### PROBLEM DESCRIPTION
Using the data below, copy every line that contains the word "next".

### MATERIAL TO PROCESS

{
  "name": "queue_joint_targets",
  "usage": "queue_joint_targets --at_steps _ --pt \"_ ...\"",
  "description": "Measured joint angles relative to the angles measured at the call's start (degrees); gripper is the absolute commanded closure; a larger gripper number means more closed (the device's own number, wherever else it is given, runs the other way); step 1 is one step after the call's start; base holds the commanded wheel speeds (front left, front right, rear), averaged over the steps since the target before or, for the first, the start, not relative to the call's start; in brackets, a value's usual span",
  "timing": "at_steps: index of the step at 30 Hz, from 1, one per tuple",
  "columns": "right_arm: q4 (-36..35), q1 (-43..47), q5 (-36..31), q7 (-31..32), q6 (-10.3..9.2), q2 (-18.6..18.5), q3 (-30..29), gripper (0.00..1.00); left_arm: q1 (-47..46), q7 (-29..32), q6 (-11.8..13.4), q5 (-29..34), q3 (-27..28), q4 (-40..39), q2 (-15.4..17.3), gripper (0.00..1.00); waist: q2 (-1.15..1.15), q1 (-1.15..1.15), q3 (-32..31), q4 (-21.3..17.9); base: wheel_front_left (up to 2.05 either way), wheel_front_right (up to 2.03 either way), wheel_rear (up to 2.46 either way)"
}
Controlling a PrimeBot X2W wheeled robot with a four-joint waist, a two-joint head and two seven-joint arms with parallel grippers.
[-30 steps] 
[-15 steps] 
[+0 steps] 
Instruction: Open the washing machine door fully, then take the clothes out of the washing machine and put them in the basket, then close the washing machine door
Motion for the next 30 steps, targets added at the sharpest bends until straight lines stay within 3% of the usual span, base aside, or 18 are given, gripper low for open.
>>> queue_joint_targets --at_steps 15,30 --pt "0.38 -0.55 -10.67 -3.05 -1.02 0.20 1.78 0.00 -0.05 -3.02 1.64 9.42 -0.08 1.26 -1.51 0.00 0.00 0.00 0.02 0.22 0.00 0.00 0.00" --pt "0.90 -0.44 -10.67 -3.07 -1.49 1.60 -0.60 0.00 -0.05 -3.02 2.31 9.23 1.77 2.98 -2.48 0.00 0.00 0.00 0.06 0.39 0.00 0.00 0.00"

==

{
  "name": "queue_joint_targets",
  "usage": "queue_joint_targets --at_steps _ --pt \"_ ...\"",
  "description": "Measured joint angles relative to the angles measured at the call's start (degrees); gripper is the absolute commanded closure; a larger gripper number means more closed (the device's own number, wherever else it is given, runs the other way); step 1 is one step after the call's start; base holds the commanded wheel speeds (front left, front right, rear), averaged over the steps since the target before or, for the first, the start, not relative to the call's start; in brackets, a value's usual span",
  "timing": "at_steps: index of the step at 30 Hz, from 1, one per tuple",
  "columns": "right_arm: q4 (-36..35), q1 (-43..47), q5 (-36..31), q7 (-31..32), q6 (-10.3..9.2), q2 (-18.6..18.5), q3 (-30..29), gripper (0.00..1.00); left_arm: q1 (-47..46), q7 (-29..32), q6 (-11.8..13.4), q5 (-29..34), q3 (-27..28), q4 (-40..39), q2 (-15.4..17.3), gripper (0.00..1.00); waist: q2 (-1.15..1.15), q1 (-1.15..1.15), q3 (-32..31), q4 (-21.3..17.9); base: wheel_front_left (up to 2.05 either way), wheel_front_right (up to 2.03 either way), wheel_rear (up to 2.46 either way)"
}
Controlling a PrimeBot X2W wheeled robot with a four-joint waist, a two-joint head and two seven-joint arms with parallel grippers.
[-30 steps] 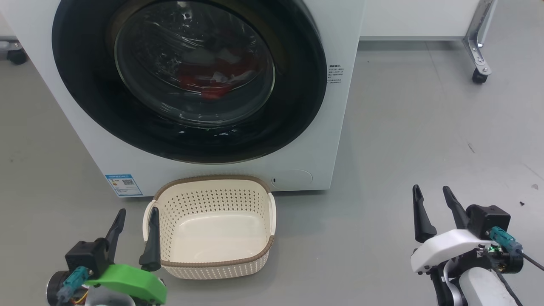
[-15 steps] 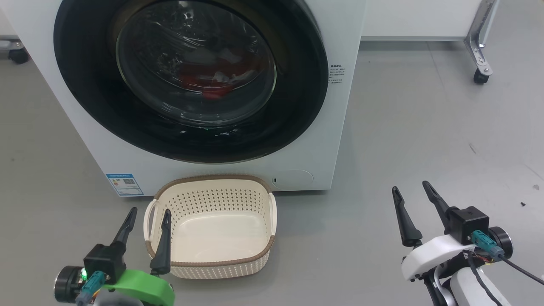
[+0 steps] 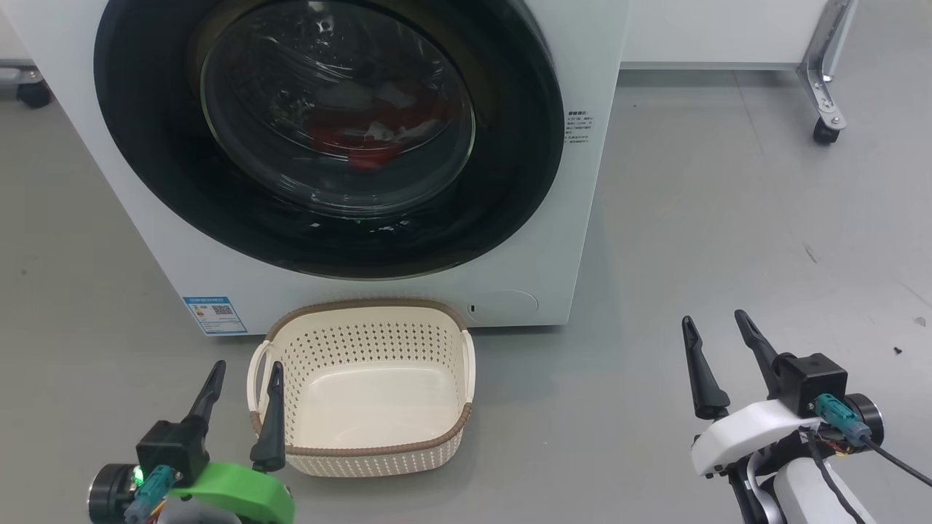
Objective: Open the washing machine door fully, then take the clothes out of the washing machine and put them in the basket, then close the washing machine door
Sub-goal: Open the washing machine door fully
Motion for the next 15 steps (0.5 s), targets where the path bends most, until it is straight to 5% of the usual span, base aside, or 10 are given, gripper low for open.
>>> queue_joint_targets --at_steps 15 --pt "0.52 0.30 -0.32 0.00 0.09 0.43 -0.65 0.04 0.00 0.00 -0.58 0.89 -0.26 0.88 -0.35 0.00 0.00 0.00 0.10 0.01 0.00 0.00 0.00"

### ANSWER TO THIS TASK
Motion for the next 30 steps, targets added at the sharpest bends until straight lines stay within 3% of the usual span, base aside, or 18 are given, gripper low for open.
Motion for the next 15 steps (0.5 s), targets where the path bends most, until it is straight to 5% of the usual span, base aside, or 10 are given, gripper low for open.

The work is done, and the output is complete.